**The problem**: Could you give the data below again, exactly and completely?

**Data provided**:
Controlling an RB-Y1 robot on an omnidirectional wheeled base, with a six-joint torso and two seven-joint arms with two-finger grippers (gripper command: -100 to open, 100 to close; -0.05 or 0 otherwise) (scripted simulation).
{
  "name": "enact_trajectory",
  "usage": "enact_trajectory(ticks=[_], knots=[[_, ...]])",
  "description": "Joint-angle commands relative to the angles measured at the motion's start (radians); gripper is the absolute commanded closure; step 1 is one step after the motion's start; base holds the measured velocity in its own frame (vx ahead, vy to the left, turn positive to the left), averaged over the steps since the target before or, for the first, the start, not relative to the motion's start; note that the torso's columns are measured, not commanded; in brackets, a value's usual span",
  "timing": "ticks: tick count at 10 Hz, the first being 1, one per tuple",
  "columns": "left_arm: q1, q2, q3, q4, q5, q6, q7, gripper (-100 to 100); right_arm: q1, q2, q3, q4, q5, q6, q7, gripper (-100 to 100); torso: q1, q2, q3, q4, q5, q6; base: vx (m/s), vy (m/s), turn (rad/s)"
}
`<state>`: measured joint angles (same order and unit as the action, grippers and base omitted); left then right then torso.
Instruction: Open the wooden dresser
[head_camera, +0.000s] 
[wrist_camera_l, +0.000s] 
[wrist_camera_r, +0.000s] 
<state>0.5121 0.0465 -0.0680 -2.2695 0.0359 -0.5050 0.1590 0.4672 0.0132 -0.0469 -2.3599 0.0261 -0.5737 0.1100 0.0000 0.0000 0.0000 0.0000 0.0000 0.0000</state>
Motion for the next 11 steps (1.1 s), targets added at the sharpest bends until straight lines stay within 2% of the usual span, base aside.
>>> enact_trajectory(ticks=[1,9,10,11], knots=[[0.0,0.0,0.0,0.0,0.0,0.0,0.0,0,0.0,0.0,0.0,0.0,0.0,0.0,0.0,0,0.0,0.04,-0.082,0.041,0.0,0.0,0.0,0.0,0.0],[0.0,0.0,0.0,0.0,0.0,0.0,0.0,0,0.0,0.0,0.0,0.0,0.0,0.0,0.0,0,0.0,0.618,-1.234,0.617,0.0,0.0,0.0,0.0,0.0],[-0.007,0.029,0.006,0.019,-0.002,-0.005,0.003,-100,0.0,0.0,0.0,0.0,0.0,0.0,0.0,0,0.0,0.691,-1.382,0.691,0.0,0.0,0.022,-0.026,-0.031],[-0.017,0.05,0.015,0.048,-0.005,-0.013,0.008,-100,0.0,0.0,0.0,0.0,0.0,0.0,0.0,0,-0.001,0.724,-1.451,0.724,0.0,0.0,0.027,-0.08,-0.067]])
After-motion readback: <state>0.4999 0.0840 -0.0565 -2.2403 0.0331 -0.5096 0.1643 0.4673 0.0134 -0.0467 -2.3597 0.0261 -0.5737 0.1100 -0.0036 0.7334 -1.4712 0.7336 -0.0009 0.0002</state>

**Response box**:
Controlling an RB-Y1 robot on an omnidirectional wheeled base, with a six-joint torso and two seven-joint arms with two-finger grippers (gripper command: -100 to open, 100 to close; -0.05 or 0 otherwise) (scripted simulation).
{
  "name": "enact_trajectory",
  "usage": "enact_trajectory(ticks=[_], knots=[[_, ...]])",
  "description": "Joint-angle commands relative to the angles measured at the motion's start (radians); gripper is the absolute commanded closure; step 1 is one step after the motion's start; base holds the measured velocity in its own frame (vx ahead, vy to the left, turn positive to the left), averaged over the steps since the target before or, for the first, the start, not relative to the motion's start; note that the torso's columns are measured, not commanded; in brackets, a value's usual span",
  "timing": "ticks: tick count at 10 Hz, the first being 1, one per tuple",
  "columns": "left_arm: q1, q2, q3, q4, q5, q6, q7, gripper (-100 to 100); right_arm: q1, q2, q3, q4, q5, q6, q7, gripper (-100 to 100); torso: q1, q2, q3, q4, q5, q6; base: vx (m/s), vy (m/s), turn (rad/s)"
}
`<state>`: measured joint angles (same order and unit as the action, grippers and base omitted); left then right then torso.
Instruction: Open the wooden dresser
[head_camera, +0.000s] 
[wrist_camera_l, +0.000s] 
[wrist_camera_r, +0.000s] 
<state>0.5121 0.0465 -0.0680 -2.2695 0.0359 -0.5050 0.1590 0.4672 0.0132 -0.0469 -2.3599 0.0261 -0.5737 0.1100 0.0000 0.0000 0.0000 0.0000 0.0000 0.0000</state>
Motion for the next 11 steps (1.1 s), targets added at the sharpest bends until straight lines stay within 2% of the usual span, base aside.
>>> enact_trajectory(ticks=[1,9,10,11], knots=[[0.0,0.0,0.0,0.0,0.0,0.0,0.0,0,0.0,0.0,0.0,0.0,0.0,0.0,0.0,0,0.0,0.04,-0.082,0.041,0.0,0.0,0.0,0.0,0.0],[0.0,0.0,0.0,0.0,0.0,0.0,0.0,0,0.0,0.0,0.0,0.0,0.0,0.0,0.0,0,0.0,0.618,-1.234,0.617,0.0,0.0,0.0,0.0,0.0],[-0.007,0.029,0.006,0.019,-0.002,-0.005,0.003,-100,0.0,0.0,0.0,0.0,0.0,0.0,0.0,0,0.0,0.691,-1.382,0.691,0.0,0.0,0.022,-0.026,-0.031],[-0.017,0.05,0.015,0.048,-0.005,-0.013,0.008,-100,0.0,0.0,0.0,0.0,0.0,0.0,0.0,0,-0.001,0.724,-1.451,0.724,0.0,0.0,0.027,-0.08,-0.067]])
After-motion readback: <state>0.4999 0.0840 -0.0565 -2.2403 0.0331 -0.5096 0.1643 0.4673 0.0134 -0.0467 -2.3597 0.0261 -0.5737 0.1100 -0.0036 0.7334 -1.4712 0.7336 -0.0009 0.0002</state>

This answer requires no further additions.